**Task objective**
The answer should be an exact repeat of the stretch of material below from the line containing "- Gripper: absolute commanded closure" through the line containing "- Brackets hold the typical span".

#### Source material ####

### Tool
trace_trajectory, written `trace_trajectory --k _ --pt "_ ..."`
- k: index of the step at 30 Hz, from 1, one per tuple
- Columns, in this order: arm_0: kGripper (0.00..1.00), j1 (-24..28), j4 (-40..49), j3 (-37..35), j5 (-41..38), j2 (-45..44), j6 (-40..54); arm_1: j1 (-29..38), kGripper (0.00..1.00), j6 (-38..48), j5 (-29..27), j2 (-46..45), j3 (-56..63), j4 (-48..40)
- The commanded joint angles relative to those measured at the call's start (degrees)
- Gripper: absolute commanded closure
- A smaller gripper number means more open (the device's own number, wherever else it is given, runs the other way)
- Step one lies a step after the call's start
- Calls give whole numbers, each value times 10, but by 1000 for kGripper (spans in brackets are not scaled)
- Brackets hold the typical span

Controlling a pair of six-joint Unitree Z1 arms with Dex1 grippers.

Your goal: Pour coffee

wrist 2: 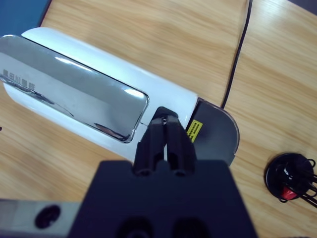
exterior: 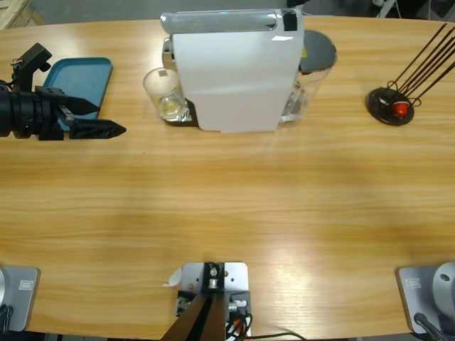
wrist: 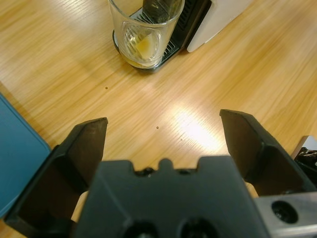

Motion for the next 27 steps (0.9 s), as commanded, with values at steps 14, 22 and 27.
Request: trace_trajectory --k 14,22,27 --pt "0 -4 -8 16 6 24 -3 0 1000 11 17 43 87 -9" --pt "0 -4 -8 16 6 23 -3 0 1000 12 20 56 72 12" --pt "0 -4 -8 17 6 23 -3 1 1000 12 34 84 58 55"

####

**The completed task**
- Gripper: absolute commanded closure
- A smaller gripper number means more open (the device's own number, wherever else it is given, runs the other way)
- Step one lies a step after the call's start
- Calls give whole numbers, each value times 10, but by 1000 for kGripper (spans in brackets are not scaled)
- Brackets hold the typical span

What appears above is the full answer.